A sensação que existe hoje, passado um século e meio, é a de que as motivações daquele movimento não foram superadas. Por um lado, o Rio Grande do Sul continua em situação de mando político dependente, com uma economia pouco beneficiada no processo de acumulação capitalista que se reproduz no Brasil. Por outro, o Rio Grande do Sul não consegue "enxergar o próprio umbigo" e compreender que suas dificuldades resultam da forma como tem sido realiada sua inserção como sócio menor no sistema capitalista brasileiro. Expressando-se de forma figurativa, o Rio Grande do Sul continua produzindo e vendendo charque, subsidiando (perifericamente) o funcionamento do mercado exportador brasileiro e sem cacife no processo político-decisório nacional.


Manifestos de Bento Gonçalves
"Compatriotas! O amor à ordem e à liberdade, a que me consagrei desde minha infância, arrancaram-me do gozo do prazer da vida privada para correr covosco à salvação de nossa querida pátria.
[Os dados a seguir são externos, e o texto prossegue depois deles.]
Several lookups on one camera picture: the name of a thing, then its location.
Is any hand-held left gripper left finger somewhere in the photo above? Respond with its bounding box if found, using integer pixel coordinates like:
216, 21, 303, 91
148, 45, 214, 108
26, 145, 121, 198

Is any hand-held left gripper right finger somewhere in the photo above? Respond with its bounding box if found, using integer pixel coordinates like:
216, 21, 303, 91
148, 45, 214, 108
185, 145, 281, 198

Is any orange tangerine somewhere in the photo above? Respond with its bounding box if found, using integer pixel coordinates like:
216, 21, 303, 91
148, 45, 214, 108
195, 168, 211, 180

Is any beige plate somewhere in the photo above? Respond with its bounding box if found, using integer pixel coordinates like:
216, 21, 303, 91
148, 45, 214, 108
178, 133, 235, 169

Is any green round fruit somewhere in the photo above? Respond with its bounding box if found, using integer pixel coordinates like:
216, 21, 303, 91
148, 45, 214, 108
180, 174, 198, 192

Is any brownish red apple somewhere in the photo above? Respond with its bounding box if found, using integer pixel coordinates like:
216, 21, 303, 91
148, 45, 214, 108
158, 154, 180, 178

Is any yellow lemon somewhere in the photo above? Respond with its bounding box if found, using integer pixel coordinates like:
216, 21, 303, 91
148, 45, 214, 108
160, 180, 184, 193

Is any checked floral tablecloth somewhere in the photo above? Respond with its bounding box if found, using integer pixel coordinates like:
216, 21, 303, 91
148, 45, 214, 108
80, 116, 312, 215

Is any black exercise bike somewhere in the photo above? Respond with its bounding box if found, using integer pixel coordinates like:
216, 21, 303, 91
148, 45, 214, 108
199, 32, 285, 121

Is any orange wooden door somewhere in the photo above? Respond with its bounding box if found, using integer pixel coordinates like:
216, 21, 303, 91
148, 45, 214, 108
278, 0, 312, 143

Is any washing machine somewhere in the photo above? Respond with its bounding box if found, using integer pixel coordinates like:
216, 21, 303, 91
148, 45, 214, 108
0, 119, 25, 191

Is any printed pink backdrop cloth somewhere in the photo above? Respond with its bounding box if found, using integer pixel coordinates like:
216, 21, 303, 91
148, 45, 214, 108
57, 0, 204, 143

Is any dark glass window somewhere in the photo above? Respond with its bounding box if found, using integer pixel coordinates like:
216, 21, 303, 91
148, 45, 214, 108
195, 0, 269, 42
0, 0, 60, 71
Via a arbitrariedade entronizada e não pude ser mais tempo surdo a vossos justos clamores; pedistes a cooperação de meu braço e dos braços que me acompanham, e voei à capital a fim de ajudar-vos a sacudir o jugo que com a mão de um inepto administrador vos tinha imposto uma facção retrógrada e antinacional."
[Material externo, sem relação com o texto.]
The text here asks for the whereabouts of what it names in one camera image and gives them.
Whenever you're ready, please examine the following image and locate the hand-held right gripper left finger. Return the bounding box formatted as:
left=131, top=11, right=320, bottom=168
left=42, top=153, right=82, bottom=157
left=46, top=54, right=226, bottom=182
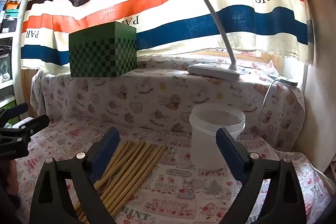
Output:
left=29, top=127, right=121, bottom=224

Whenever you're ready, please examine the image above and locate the cluttered storage shelf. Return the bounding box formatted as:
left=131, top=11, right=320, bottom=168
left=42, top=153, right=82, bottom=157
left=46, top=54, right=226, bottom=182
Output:
left=0, top=0, right=34, bottom=109

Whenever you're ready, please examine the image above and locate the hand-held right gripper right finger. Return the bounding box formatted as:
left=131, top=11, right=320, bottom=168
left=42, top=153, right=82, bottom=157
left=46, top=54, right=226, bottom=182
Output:
left=215, top=127, right=307, bottom=224

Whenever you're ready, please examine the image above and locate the wooden cabinet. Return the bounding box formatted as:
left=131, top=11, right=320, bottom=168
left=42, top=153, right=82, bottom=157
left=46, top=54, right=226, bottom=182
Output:
left=21, top=69, right=36, bottom=111

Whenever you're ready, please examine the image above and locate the bear print cloth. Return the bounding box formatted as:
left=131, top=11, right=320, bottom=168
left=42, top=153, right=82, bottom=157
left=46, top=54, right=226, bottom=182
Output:
left=30, top=59, right=306, bottom=151

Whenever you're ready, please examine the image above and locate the white cable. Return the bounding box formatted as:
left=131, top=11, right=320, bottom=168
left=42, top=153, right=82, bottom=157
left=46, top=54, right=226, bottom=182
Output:
left=260, top=78, right=279, bottom=115

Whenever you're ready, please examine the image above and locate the bundle of bamboo chopsticks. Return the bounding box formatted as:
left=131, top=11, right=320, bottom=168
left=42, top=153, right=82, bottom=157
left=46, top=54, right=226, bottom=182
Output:
left=71, top=140, right=167, bottom=224

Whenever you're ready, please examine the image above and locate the white desk lamp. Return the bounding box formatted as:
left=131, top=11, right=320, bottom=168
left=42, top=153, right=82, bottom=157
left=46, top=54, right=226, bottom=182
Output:
left=148, top=0, right=241, bottom=81

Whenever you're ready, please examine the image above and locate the striped curtain cloth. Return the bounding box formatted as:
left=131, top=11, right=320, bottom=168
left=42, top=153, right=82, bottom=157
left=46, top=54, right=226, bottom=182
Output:
left=20, top=0, right=315, bottom=75

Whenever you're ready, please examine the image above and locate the white power strip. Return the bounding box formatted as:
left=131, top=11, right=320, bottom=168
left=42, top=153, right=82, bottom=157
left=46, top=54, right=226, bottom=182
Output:
left=268, top=74, right=298, bottom=87

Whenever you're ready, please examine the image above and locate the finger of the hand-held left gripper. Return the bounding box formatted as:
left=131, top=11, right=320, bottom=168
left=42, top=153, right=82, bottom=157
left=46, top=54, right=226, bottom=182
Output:
left=0, top=115, right=50, bottom=146
left=0, top=102, right=29, bottom=125

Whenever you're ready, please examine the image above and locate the white plastic cup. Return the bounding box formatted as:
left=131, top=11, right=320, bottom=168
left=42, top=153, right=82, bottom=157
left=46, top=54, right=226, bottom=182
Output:
left=189, top=103, right=246, bottom=170

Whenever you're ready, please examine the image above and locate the strawberry print tablecloth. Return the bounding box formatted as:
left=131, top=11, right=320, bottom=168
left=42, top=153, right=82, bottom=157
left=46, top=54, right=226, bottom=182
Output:
left=16, top=119, right=332, bottom=224

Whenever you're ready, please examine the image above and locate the green checkered box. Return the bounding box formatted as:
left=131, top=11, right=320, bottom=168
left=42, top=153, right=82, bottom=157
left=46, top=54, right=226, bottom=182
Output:
left=69, top=21, right=137, bottom=78
"A inaptidão que desde logo mostrou para tão elevado cargo e a versatilidade de caráter do Sr. Braga favoreceram os desígnios dos perversos, que nele acharam o instrumento de seu rancor contra os livres; e no poder anexo a presidência o meio de saciar suas ignóbeis vinganças."
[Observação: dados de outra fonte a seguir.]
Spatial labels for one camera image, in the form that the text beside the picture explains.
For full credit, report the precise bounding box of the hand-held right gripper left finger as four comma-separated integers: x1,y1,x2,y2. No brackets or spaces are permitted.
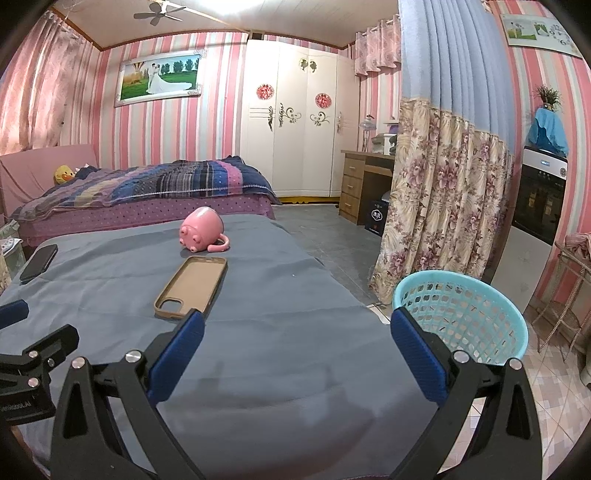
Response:
49,308,206,480

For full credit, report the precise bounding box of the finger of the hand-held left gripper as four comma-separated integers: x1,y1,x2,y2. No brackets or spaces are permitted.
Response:
0,324,80,393
0,299,29,329

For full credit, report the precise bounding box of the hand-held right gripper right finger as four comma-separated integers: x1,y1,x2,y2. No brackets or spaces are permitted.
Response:
390,305,543,480

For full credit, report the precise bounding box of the cyan plastic mesh basket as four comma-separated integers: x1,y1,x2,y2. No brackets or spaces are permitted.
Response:
392,270,528,367

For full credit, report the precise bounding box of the black phone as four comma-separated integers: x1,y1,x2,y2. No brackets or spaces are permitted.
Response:
19,244,59,284

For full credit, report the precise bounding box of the white teal plastic item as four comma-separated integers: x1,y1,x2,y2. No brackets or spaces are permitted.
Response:
0,237,24,287

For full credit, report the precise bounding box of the beige phone case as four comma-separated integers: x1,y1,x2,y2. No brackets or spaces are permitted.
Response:
154,256,228,321

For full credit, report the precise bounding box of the grey-blue tablecloth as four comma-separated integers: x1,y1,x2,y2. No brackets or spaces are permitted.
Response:
0,213,444,480

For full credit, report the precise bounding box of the pink pig mug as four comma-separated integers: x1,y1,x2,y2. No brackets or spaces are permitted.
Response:
179,207,230,254

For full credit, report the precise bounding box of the black box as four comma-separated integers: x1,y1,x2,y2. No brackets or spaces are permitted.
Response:
364,194,391,236

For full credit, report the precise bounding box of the bed with purple skirt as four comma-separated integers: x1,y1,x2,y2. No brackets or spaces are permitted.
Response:
0,143,281,250

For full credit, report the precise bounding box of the blue and floral curtain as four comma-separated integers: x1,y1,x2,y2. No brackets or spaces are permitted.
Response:
369,0,518,305

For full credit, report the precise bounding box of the patchwork quilt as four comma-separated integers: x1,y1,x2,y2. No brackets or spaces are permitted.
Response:
11,155,278,221

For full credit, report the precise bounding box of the wooden desk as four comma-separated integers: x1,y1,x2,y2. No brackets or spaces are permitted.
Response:
339,148,397,225

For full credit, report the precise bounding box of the pink cloth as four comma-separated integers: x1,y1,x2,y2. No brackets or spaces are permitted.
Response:
564,232,591,273

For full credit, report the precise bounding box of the white cabinet with black door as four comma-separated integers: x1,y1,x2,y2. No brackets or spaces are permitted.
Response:
489,145,568,315

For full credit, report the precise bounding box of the white wardrobe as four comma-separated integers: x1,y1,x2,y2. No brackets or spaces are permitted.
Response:
240,37,361,199

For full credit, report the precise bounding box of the desk lamp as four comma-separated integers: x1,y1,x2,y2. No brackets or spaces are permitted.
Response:
360,114,376,152

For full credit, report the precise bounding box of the long pink curtain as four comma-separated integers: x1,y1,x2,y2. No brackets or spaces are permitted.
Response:
0,9,100,155

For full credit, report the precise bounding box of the blue cloth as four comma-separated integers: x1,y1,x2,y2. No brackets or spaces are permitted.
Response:
527,107,570,158

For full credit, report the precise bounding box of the framed wedding photo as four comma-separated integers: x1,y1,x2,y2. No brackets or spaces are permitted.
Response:
114,48,207,108

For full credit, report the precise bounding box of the small potted plant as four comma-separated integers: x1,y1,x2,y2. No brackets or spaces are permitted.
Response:
533,84,563,112

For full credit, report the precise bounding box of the pink curtain valance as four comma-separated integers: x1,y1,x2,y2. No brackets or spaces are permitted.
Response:
353,14,402,79

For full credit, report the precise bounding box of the ceiling fan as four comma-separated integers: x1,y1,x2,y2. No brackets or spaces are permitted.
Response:
133,0,188,26

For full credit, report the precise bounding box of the metal wire rack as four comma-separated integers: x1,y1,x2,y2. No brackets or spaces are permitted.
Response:
531,240,591,388
"O Governo de sua Majestade Imperial, o Imperador do Brasil, tem consentido que se avilte o Pavilhão Brasileiro, por uma covardia repreensível, pela má escola dos seus diplomatas e pela política falsária e indecorosa de que usa para com as nações estrangeiras. Tem feito tratados com potências estrangeiras, contrários aos interesses e dignidade da Nação. Faz pesar sobre o povo gravosos impostos e não zela os dinheiros públicoos... Faz leis sem utilidades públicas e deixa de fazer outras de vital interesse para o povo... Não administra as províncias imparcialmente... Tem conservado cidadão longo tempo presos, sem processo de que constem seus crimes."


Proclamação
Sala das sessões da Asembléia Constituinte e Legislativa
(Alegrete, 1843)


RIO-GRANDENSES!


Está satisfeito o voto nacional. Chegou finalmente a época em que vossos Representantes reunidos em Assembléia Geral vão formar a Constituição Política, ou a Lei fundamental do Estado. Desde o primeiro período de nossa Revolução, desde o primeiro grito de nossa Independência, é este sem dúvida um dos sucessos mais memoráveis, que deve ocupar um dia as páginas da história. Dentro em pouco tempo o edifício social será levantado sobre bases certas e inalteráveis.


...
Concidadãos! Os destinos da Pátria dependem principalmente de vossa constância e valor. Nesta luta de liberdade contra a tirania vós tendes dado um exemplo heróico do mais nobre, desinteressado patriotismo, e vossos dolorosos sacrifícios assaz provam, quanto pode uma Nação generosa, e magnâmica, que jurou não ser escrava.